Assisting others through assistive technology

Approximately 3% of Singaporeans are living with a disability. However, the needs of persons with disabilities often remain overlooked and they continue to face myriad challenges in independent living, due to the lack of availability and access to appropriate and affordable assistive technology. Singapore is also facing a rapidly aging population that is undergoing similar challenges.

Engineering Good partners with welfare organisations that work directly with these individuals, and supports them through assistive technology programmes. Through these programmes, volunteers will engage directly with persons with disabilities, understand their needs and challenges, and develop technology that meets their needs. Volunteers will experience how technology can help to lower self-imposed and societal barriers, enabling these individuals to live more independently and thrive in the community.

"For people without 'disabilities', technology makes things easier.
For people with 'disabilities', technology makes things possible."

-- somebody once said

Adapted Radio Controller

Andrew is a sociable boy and enjoys chatting with people. Even though he is not able to speak clearly and we have to strain our ears to catch his words, that doesn’t stop him from interacting with people around him.
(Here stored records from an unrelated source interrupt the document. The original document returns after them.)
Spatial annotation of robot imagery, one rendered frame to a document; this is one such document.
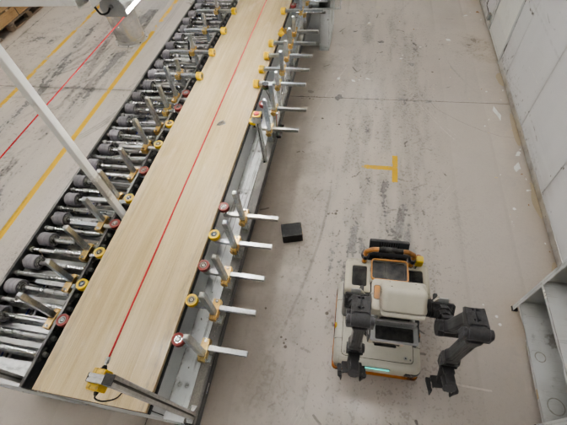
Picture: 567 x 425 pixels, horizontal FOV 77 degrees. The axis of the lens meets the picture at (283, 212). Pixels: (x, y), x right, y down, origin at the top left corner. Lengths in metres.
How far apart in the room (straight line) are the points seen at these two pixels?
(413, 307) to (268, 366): 1.60
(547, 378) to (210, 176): 2.88
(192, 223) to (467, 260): 2.44
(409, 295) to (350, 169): 2.50
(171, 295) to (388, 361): 1.58
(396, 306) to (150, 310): 1.50
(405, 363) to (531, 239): 1.84
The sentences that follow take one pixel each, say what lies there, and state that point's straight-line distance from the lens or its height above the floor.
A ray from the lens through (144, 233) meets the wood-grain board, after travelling 2.82.
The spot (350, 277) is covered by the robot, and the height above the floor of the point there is 0.81.
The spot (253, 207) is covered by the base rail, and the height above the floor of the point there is 0.70.
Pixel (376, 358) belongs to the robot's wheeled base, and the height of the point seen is 0.28.
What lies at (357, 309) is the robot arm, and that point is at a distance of 1.50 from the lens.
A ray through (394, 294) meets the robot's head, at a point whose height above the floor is 1.38.
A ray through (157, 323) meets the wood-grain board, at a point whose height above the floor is 0.90.
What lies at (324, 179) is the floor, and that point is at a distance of 4.01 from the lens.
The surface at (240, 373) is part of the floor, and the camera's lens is 3.13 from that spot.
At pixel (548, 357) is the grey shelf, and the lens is 3.39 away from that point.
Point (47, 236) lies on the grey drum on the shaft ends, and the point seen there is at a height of 0.86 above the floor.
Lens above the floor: 3.01
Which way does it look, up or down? 54 degrees down
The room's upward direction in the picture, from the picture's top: 8 degrees counter-clockwise
Andrew also loves music. One of his favourite past times at home is listening to music. However, he is not able to operate the radio buttons due to his poor motor skills. As such, he has to rely heavily on his caregivers to do so.

Team TxRx has come together to create an adapted radio controller, customised to his needs. With this, Andrew can be empowered!


Mounting Mechanism

To us, having iPads is a luxury. But to children like Keaton and Janelle, iPad is the window through which their basic needs are met – to communicate, learn and play.

To make the iPads accessible to them, team Iron Man has come together to design a mounting mechanism that can secure these devices to their wheelchairs.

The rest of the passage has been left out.